In April, I wrote several essays and articles about our collective response to Covid-19.
I was worried – and am still worried, honestly – that we weren’t making the best choices.
It’s hard not to feel cynical about the reasons why we’ve failed. For instance, our president seems more concerned about minimizing the visibility of disaster than addressing the disaster itself. We didn’t respond until this virus had spread for months, and even now our response has become politicized.
Also, the best plans now would include a stratified response based on risk factor. Much more than seasonal influenza, the risk of serious complications from Covid-19 increases with age. Because we didn’t act until the virus was widespread, eighty-year-olds should be receiving very different recommendations from forty- and fifty-year-olds.
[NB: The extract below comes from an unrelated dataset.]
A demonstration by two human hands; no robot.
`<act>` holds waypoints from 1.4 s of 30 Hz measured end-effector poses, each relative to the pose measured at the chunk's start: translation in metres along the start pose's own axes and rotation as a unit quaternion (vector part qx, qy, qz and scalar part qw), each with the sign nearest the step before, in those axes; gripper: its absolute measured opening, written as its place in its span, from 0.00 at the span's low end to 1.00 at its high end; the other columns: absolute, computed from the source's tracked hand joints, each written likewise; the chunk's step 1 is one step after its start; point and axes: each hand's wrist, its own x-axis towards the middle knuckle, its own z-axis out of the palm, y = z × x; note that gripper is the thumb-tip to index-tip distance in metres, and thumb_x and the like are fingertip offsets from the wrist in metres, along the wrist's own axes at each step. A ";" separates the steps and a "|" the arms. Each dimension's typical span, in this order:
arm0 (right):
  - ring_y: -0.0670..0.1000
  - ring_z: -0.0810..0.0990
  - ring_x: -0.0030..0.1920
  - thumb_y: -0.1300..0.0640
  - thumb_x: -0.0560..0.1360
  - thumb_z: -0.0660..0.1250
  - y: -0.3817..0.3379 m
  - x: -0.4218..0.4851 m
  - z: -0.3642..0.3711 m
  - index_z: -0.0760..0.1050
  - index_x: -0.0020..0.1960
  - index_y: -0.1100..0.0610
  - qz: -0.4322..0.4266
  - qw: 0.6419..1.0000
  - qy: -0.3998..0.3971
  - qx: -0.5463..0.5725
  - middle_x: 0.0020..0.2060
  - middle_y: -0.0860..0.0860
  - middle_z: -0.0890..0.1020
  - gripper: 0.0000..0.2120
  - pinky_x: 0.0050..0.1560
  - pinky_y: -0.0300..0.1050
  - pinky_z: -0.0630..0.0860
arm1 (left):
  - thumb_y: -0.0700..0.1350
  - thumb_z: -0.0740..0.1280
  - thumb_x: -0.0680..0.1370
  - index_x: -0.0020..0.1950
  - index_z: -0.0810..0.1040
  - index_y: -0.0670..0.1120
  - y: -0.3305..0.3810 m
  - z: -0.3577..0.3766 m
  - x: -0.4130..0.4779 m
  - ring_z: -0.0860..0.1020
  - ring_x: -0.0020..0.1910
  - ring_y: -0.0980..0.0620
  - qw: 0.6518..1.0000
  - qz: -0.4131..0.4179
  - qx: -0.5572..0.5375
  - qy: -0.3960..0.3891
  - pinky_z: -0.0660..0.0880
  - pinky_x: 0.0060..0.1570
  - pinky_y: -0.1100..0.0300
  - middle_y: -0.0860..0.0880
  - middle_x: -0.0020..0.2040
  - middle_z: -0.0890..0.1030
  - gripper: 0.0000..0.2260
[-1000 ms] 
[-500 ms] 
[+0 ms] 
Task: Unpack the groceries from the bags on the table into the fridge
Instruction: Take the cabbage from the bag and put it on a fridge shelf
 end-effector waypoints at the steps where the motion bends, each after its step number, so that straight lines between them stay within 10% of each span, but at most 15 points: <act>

Our national response is being led by an eighty-year-old physician, though, and he might be biased against imposing exceptional burdens on members of his own generation (even when their lives are at stake) and may be less sensitive to the harms that his recommendations have caused younger people.
I’m aware that this sounds prejudiced against older folks. That’s not my intent.
I care about saving lives.
Indeed, throughout April, I was arguing that our limited Covid-19 PCR testing capacity shouldn’t be used at hospitals. These tests were providing useful epidemiological data, but in most cases the results weren’t relevant for treatment. The best therapies for Covid-19 are supportive care – anti-inflammatories, inhalers, rest – delivered as early as possible, before a patient has begun to struggle for breath and further damage their lungs. Medical doctors provided this same care whether a Covid-19 test came back positive or negative.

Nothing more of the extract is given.